* Directions for this task *
Using the listing that follows, report how many lines include the word "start", and add no other words.

── Stored data ──

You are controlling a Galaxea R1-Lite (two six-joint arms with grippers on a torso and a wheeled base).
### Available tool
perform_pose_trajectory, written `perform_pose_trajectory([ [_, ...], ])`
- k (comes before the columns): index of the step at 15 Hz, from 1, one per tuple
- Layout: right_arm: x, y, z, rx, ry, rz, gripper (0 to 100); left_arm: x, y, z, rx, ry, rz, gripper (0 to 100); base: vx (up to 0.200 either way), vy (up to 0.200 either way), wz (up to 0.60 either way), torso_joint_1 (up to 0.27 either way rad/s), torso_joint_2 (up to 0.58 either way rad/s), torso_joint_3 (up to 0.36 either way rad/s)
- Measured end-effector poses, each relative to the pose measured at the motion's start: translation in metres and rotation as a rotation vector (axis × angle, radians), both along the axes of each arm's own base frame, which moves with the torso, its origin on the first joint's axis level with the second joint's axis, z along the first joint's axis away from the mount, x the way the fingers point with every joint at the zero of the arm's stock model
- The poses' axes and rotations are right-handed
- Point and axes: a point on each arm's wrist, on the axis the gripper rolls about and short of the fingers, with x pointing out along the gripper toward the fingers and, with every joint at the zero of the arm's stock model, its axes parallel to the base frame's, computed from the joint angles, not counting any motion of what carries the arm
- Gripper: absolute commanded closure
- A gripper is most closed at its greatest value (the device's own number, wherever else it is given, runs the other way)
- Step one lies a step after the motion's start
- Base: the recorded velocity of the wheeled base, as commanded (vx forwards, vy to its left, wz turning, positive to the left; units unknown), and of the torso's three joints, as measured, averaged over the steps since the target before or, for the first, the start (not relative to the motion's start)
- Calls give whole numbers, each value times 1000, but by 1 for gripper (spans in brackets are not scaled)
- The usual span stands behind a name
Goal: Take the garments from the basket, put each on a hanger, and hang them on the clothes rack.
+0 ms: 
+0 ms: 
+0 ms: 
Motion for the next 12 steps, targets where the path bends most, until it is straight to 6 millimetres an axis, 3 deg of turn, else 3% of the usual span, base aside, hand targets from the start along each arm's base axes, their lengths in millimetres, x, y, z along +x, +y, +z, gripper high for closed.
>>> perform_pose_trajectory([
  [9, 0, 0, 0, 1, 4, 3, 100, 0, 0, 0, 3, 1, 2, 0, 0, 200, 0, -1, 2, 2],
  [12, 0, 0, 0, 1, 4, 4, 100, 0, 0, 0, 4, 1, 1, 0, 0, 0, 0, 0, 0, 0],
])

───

* Your solution *
4